What the exercise asks
All lines after the one containing "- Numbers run", together with that line itself, should be written out exactly, down to the last line of the entries below.

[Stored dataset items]

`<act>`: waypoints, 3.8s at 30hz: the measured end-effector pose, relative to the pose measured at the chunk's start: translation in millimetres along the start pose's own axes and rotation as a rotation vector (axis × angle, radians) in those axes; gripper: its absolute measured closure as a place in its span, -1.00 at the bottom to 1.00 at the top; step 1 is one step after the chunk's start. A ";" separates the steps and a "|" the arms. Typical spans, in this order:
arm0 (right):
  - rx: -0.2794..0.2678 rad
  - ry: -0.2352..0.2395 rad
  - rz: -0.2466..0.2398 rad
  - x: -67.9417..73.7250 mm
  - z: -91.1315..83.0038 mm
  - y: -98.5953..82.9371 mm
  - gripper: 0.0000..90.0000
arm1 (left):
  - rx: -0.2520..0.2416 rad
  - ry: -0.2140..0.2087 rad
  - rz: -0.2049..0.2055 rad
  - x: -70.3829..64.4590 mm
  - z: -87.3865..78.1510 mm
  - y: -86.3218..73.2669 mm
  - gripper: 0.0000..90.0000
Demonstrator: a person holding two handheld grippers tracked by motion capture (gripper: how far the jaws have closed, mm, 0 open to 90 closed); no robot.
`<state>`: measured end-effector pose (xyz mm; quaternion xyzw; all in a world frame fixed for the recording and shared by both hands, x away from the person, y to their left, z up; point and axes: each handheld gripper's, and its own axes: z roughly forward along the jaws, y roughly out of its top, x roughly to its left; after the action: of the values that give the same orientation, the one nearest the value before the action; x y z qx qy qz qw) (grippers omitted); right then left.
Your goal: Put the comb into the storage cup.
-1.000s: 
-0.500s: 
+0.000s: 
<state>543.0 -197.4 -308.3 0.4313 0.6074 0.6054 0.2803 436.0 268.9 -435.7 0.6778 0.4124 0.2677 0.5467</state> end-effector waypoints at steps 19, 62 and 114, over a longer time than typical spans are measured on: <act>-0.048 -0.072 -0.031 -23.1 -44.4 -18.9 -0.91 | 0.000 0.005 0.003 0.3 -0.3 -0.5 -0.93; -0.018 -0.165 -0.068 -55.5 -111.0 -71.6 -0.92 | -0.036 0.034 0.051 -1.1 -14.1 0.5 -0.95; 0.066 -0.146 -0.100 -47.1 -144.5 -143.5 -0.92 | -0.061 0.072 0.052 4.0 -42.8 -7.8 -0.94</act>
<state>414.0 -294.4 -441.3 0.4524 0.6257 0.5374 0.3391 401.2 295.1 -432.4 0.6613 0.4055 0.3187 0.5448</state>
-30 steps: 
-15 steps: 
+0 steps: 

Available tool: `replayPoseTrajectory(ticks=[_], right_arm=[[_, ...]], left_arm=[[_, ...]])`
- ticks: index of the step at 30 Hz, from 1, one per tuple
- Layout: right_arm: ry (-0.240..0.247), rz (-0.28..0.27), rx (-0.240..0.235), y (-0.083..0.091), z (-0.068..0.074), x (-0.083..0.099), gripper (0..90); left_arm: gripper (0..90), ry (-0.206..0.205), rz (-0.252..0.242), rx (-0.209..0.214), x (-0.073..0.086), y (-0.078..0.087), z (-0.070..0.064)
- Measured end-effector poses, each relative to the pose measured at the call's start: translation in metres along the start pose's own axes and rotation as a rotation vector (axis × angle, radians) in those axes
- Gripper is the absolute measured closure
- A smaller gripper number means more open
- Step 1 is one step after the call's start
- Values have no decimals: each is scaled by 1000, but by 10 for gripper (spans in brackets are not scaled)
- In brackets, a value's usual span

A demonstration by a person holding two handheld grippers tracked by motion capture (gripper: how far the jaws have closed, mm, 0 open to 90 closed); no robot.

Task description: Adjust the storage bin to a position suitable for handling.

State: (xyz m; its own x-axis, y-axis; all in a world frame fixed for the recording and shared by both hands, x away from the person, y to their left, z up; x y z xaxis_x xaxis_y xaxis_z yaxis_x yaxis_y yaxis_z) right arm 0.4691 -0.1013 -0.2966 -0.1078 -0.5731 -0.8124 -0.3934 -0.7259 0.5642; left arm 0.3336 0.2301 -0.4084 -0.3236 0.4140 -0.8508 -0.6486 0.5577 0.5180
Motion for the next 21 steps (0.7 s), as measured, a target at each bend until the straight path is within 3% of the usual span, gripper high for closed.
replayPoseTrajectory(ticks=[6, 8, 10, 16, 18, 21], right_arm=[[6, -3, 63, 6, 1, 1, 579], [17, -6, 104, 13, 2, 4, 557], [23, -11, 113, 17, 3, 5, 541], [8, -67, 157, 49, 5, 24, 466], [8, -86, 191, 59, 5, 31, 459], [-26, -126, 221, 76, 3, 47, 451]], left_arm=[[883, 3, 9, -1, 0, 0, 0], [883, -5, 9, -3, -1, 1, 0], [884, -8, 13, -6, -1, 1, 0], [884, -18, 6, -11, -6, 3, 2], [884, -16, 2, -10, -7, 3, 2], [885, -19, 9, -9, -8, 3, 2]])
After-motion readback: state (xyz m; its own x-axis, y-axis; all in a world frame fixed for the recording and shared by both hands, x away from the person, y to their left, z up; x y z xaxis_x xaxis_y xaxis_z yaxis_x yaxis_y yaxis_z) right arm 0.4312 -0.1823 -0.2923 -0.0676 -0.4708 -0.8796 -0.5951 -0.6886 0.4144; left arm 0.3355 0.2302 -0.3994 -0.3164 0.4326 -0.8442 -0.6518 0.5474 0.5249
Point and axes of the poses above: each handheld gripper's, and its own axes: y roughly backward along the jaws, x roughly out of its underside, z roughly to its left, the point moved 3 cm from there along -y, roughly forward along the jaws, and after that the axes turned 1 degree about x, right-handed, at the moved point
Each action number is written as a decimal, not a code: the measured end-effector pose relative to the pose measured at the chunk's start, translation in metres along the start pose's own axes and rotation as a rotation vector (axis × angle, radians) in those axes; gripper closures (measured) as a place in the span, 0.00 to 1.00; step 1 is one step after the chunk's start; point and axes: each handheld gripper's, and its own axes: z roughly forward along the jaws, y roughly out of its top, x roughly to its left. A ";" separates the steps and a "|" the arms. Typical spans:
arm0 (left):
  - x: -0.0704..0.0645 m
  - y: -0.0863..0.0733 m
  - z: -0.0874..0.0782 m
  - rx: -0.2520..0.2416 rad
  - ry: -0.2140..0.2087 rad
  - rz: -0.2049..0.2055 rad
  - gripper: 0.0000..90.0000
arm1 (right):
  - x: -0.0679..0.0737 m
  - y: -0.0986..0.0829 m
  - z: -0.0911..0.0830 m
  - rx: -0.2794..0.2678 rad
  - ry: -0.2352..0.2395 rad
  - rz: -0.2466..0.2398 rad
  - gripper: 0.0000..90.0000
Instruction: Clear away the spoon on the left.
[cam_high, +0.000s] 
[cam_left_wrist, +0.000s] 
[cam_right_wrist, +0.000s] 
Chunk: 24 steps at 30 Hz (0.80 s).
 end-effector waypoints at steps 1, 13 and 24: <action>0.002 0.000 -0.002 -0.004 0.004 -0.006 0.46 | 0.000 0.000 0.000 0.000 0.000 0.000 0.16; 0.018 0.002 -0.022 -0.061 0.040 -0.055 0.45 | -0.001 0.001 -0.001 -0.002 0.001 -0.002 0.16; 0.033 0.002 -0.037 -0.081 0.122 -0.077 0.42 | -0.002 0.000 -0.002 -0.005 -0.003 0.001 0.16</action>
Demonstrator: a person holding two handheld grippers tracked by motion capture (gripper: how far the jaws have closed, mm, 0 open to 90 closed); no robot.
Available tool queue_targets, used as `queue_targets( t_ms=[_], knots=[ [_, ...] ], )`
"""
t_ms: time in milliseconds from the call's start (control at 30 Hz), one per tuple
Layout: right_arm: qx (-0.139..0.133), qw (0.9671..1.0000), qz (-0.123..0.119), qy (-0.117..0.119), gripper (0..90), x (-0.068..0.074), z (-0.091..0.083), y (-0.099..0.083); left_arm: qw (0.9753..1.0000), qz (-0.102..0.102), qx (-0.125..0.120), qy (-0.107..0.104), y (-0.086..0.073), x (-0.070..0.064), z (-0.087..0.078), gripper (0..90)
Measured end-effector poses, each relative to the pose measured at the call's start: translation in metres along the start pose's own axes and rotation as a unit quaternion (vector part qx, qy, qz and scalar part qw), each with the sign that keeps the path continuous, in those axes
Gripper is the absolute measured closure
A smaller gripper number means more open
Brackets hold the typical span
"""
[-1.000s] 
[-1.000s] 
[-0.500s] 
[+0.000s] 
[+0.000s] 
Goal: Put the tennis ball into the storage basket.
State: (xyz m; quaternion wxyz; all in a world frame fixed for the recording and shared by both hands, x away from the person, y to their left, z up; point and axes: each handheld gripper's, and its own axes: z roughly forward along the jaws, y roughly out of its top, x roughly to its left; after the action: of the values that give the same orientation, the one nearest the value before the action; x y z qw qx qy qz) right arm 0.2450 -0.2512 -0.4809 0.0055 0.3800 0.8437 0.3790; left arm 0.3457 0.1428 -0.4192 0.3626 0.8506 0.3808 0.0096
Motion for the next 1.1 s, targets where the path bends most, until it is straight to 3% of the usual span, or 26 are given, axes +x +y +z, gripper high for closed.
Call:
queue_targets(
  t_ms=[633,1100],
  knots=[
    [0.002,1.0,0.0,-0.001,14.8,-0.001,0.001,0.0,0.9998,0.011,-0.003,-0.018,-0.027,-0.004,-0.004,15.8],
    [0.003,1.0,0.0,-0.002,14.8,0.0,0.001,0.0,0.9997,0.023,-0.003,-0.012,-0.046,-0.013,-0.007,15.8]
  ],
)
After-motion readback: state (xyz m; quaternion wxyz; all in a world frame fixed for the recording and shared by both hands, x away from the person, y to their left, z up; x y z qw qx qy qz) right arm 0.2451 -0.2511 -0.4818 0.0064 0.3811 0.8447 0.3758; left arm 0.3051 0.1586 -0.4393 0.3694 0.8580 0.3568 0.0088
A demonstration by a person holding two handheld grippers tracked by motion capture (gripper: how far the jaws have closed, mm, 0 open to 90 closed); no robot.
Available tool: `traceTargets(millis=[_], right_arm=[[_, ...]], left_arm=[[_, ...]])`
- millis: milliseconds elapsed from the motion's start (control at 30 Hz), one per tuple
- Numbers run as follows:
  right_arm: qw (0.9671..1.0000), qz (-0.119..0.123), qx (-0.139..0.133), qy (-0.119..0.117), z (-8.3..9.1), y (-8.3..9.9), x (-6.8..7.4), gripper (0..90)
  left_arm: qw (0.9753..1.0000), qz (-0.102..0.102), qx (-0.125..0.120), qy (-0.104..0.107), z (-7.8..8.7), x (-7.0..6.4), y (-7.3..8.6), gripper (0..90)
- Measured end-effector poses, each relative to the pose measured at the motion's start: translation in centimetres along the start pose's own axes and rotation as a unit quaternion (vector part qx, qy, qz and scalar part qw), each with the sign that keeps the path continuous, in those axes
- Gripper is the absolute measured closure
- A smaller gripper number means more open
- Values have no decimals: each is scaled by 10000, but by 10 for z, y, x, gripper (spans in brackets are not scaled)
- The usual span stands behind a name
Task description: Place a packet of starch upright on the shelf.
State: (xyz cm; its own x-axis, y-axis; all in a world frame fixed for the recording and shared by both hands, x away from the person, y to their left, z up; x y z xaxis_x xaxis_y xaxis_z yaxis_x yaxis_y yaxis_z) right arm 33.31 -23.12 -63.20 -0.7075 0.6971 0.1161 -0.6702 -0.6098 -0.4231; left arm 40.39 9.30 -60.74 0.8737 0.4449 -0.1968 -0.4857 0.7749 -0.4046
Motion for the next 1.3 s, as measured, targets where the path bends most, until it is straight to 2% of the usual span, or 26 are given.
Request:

Result of the task
- Numbers run as follows:
  right_arm: qw (0.9671..1.0000), qz (-0.119..0.123), qx (-0.139..0.133), qy (-0.119..0.117), z (-8.3..9.1), y (-8.3..9.9), x (-6.8..7.4), gripper (0..90)
  left_arm: qw (0.9753..1.0000), qz (-0.102..0.102), qx (-0.125..0.120), qy (-0.104..0.107), z (-7.8..8.7), x (-7.0..6.4), y (-7.3..8.6), gripper (0..90)
- Measured end-effector poses, each relative to the pose measured at the motion's start: translation in centimetres along the start pose's own axes and rotation as a unit quaternion (vector part qx, qy, qz and scalar part qw), each with the sign that keeps the path continuous, in those axes
- Gripper is the absolute measured closure
- A smaller gripper number means more open
- Values have no decimals: each is scaled by 10000, but by 10 for z, y, x, gripper (spans in brackets are not scaled)
- The usual span stands behind a name
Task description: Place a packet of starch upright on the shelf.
State: (xyz cm; its own x-axis, y-axis; all in a world frame fixed for the recording and shared by both hands, x away from the person, y to their left, z up; x y z xaxis_x xaxis_y xaxis_z yaxis_x yaxis_y yaxis_z) right arm 33.31 -23.12 -63.20 -0.7075 0.6971 0.1161 -0.6702 -0.6098 -0.4231; left arm 40.39 9.30 -60.74 0.8737 0.4449 -0.1968 -0.4857 0.7749 -0.4046
Motion for the next 1.3 s, as measured, targets where the path bends most, until it is straight to 2% of the usual span, or 26 are given.
Request:

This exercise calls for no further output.